The Weekly View: Policy Differences Creating Distortions in the Tri-Polar World
Comment of the Day

November 02 2010

Commentary by David Fuller

The Weekly View: Policy Differences Creating Distortions in the Tri-Polar World

My thanks to Rod Smyth, Bill Ryder and Ken Liu of RiverFront Investment Group for their very good strategy letter. Here is the opening:
Our Midyear Outlook introduced the concept of a tri-polar world, characterised by distinctive long-term economic outlooks among countries and regions based on policy choices, growth prospects and structural differences. Countries in our tri-polar world were put into one of three categories: the good, the not-so-bad and the ugly. Developing economies were 'the good' due to their low debt levels, modest labor costs, and potential for accelerating domestic consumption. 'Not so bad' developed economies (primarily the US, UK, Germany and Scandinavia) have greater flexibility, relatively productive work forces and aggressive, independent central banks. The 'bad' developed economies (southern Europe, Ireland, and Japan) are suffering from unsustainable debt levels and uncompetitive work forces, and will likely face a prolonged period of economic stagnation, in our view.

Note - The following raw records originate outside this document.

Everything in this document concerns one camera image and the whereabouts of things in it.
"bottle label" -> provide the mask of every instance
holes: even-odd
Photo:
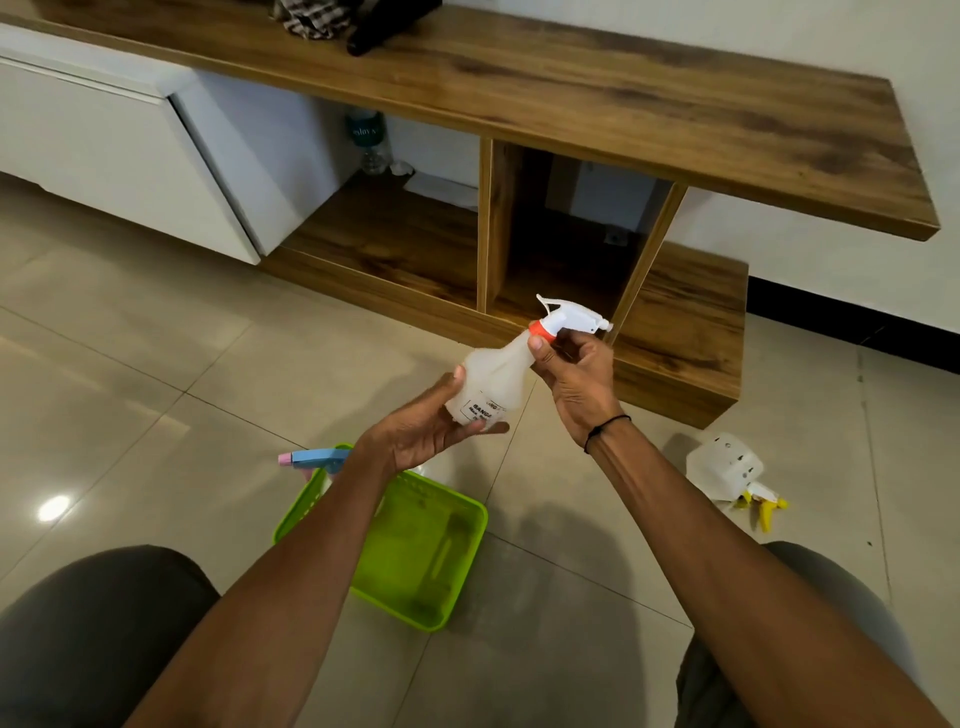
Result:
[[[358,147],[368,149],[383,141],[383,114],[379,111],[366,119],[347,117],[347,129]]]
[[[477,392],[460,408],[460,413],[468,420],[486,420],[489,423],[499,422],[507,414],[507,410],[491,400],[483,392]]]

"right hand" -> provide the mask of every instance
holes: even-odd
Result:
[[[555,345],[571,360],[539,336],[527,342],[536,360],[533,370],[550,387],[561,422],[582,448],[592,429],[623,414],[613,393],[613,349],[595,336],[567,329]]]

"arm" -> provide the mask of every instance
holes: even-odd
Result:
[[[582,446],[594,426],[622,409],[610,348],[576,332],[569,343],[573,362],[542,340],[532,340],[531,349]],[[947,725],[873,642],[723,515],[629,421],[610,423],[588,451],[758,724]]]
[[[463,381],[458,367],[364,433],[326,495],[209,611],[128,726],[293,724],[387,483],[483,429],[456,425],[444,409]]]

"wooden tabletop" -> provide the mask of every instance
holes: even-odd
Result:
[[[939,229],[884,79],[449,6],[356,59],[290,36],[269,5],[0,0],[0,21],[905,237]]]

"hand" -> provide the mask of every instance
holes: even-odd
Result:
[[[531,336],[528,346],[534,371],[550,387],[561,422],[581,448],[592,429],[623,414],[613,393],[613,349],[598,338],[564,328],[554,343],[559,351],[539,336]]]
[[[385,474],[393,477],[401,471],[422,465],[434,455],[472,437],[507,432],[507,423],[496,423],[484,430],[485,422],[475,420],[458,425],[444,405],[464,386],[467,370],[458,366],[447,372],[430,389],[404,404],[367,430],[354,451],[365,451],[382,458]]]

David Fuller's view Fullermoney has often described share selection as a global beauty contest. Who wants to own the ugly, unless they have lagged for so long that they look like recovery candidates, as in 'Dogs of the DOW'. However this works better within a single market.

Relative performance leaders usually lead in both directions, thus providing important timing clues. Here is what to look for.

When global leaders such as: Indonesia, The Philippines, Thailand, Malaysia, Chile and Columbia next break their current progressions of higher reaction lows evident on these daily charts, you will know that supply has regained the upper hand from the demand which has fuelled these advances to date.

When one of these consistently leading markets breaks its sequence of higher reaction lows, it will be a warning but it could also be an anomaly. When most or all of them break their short term uptrends defined by the higher reaction lows, you will have clear evidence signalling a loss of upside momentum of at least near-term significance.

If they lose upward momentum rotationally on light volume in narrow trading ranges, it may only signify a temporary pause, as we have seen in recent months.

However if the charts begin to show downward dynamics (large downside days) on heavier volume you will know that someone is unloading positions. Such action would suggest that a correction had commenced.

A lengthy trading range on top of the rather elegant and consistent uptrends would look top heavy, increasing the risk of a correction as investors lost interest and took profits.